Copy out each line of the listing below in which the string "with" occurs.

* Material provided *

# # # #

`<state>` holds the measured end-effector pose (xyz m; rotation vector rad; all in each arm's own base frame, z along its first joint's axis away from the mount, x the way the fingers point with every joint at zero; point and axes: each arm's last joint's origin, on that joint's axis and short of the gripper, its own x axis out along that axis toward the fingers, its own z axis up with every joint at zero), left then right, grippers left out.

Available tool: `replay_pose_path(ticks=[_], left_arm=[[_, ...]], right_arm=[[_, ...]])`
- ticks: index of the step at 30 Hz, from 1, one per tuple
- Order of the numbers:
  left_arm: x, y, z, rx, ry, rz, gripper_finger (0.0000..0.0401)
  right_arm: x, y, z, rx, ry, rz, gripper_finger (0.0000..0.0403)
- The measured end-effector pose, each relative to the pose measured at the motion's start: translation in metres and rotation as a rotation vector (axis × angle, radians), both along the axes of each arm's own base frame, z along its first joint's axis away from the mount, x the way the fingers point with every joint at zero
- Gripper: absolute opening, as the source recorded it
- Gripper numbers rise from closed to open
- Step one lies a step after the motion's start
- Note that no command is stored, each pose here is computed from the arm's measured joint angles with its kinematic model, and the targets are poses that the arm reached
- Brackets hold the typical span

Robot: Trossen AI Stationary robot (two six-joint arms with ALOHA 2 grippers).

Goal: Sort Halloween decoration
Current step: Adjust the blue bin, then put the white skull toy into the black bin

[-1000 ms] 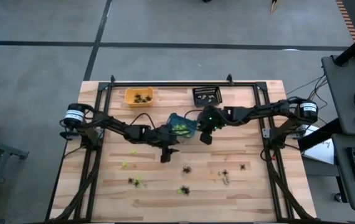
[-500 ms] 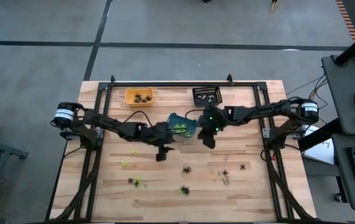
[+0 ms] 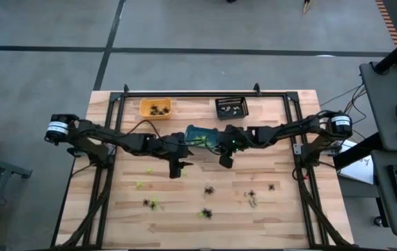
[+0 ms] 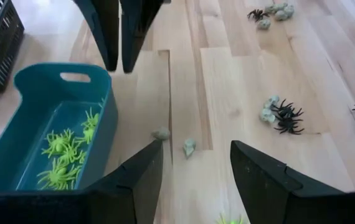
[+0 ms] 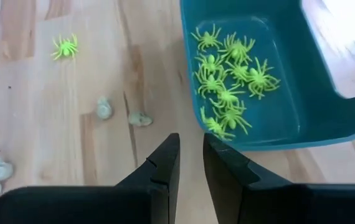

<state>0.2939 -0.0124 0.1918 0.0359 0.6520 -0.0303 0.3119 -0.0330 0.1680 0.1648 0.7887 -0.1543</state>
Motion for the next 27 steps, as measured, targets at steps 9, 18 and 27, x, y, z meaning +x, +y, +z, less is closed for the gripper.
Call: replay_pose_path(ticks=[9,18,27], left_arm=[[0.008,-0.008,-0.027,-0.060,-0.059,0.020,0.0171],[0.023,-0.017,-0.056,-0.057,-0.084,0.020,0.0171],[0.033,-0.016,-0.084,-0.003,-0.032,0.078,0.0171]], right_arm=[[-0.004,0.001,0.003,0.024,0.021,0.048,0.0063],[-0.015,0.015,0.022,0.119,0.001,0.175,0.0063],[-0.023,0.031,0.040,0.102,-0.046,0.240,0.0063]])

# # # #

* Response to this task *
`<state>` holds the measured end-effector pose (xyz m; rotation vector rad; all in each arm's own base frame, z along its first joint's axis away from the mount, x the way the fingers point with every joint at zero; point and axes: each arm's last joint's origin, on that joint's axis and short of the gripper, its own x axis out along that axis toward the fingers, its own z axis up with every joint at zero), left then right, grippers left out.
- The measured end-effector pose, each relative to the pose measured at the motion's start: translation in metres and rotation as a rotation vector (axis × angle, radians), both along the axes of each arm's own base frame, z along its first joint's axis away from the mount, x the way the fingers point with every joint at zero
- Note that no command is stored, each pose here is computed from the arm's measured joint angles with its kinematic model, and the targets are poses that the arm reached
Robot: Trossen AI Stationary robot (two six-joint arms with ALOHA 2 grippers).

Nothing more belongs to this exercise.